I revere stop signs, refuse to desecrate pedestrian instructions
and the yellow announcements of deer crossings.
Before blowing out my breath and squeezing the trigger
I give due consideration to where that bullet will finally land
in the far distance. Don’t much like signs in the first place,
but being responsible is important when you send a message
to anyone traipsing or selfish-ing round about the community: whole
and wholesome must be preserved with public displays and the threat of
punctures, our rough and ragged-edged way of letting the sun shine through.

***

No Pity For Poor Boys                                                          

In the ramshackle night
they talk between windows
with tin cans united by string,
blink flashlight coded messages of tomorrow doings
into the gloom long after lights out.

In the heat shadows of day a long hardwood stick
becomes a gun, or a sword, the oils of the hand smoothing
its martial surface, and imagined defense against
the advancing army is bolstered by notorious
friends, an adopted pound dog, by green leaves and the air.

In time, cans and bottles become
faceless targets for rocks chosen according to
shape and heft, aluminum denting and
glass dust bursting under hours of practice,
chisel-pointed rainbows against the sun.

In summer, the steep hillside becomes a raceway
for cardboard boxes sliding the green, then later in winter
they ride trays stolen from fast food joints, or ride
an abandoned car hood seven shooshers strong
screaming against icy gravity. They grow, bold.

In the passage of days the poor boys wrestle, box, run
when they break things, tough and fast and careless
with the law. Worried mothers do not know where they are
half the time—but they are happily bruised and fine, they own escape
routes, both real and the just maybe possible. Danger is their friend.
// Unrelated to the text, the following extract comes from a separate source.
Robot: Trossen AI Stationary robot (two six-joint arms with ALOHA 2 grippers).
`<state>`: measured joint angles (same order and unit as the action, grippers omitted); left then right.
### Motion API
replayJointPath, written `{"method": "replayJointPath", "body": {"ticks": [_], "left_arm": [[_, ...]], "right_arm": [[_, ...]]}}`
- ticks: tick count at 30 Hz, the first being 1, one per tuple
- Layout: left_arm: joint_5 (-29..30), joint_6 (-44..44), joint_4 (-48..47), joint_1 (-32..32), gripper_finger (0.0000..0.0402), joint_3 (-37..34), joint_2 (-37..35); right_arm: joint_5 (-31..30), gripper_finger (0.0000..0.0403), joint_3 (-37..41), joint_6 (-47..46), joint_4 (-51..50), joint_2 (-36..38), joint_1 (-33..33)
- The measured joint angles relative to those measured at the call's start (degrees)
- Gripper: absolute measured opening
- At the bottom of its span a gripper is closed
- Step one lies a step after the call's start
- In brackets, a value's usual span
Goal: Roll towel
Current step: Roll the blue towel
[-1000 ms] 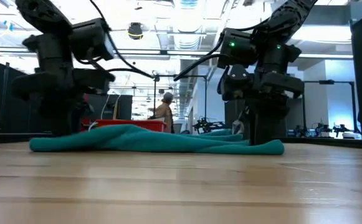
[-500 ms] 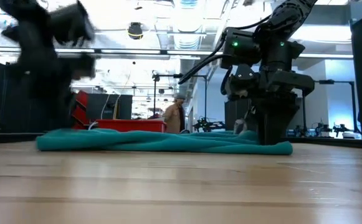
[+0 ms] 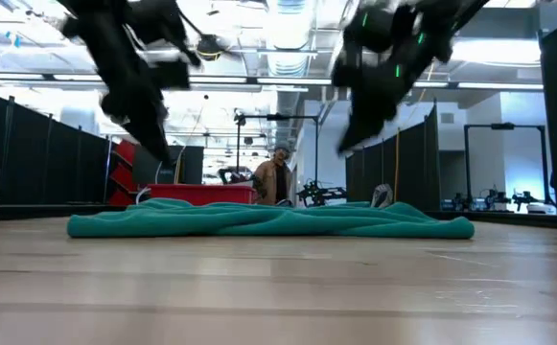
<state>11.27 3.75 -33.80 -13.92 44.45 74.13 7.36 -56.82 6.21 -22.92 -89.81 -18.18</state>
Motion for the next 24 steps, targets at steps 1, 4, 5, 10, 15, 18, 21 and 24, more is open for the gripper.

And if you shake your head at their prospects,
then you’ve never seen the face of a young woman
skinny dipping at midnight, embracing a poor boy’s
warmth against the cold racing water, moonlight
filling her smile against the pull dividing around them.

***

North End of Town

The supposedly seedy end, an old tottering
beat trailer/tar paper shack extremity
of human habitation with barely-there ditches
sluicing rainwater and beer cans through poison sumac
bittersweet and jointweed whenever thunderheads
crack, the deluge curling toward a shanty-land
with chickens scrabbling across the roads crazed by a hunger
for brown grasshoppers. The scary part of town
that wild rich boys dare in the nighttime
recklessly aiming their gleaming trucks and sports cars
into streetlightless blind-curves while attempting to lose
pursuing cops, turning their headlights off and picking
a crooked fork in those dangerous parts where wise folk
don’t go after dark. The unfortunate extension of fissured
grass-overgrown tarmac—home to kids who skew
the high school’s dropout numbers, ancestral birthplace
to hard-ass parents hanging on to each other
and their seasonal second shift jobs at the cannery,
bridge-fishing the river for a no-cost pan-fry supper,
picking the free room clothing bin at the dump
on weekends. Here’s what the hellion and high-mighty
don’t know: everyone residing out where the town line fades
lives surrounded by lilacs, tough light-seeking shoots
all descended from a single bush someone smiled over
and shared around with all the others scratching
out a life a hundred years ago. In every single struggle
of country yard there are light purple olfactory beacons
blooming with spring ambrosia, a community
of cascading flowers, honey and bumble bees, Monarch
and Viceroy butterflies bouncing along with
ruby-throated hummingbirds flitting their aerial pirouettes
in annual duty to pollinating a golden wide world
for its own good. When spring descends on the north end of town,
just like it does everywhere, fine people should choose
daylight and cruise out that way, breathe in
and live in that momentary sweetness where a gratifying ease
has taken root, where the cost of neighbor
waving to neighbor is as precious
as a perfumed cutting, lovingly brought inside,
prospering in a mason jar.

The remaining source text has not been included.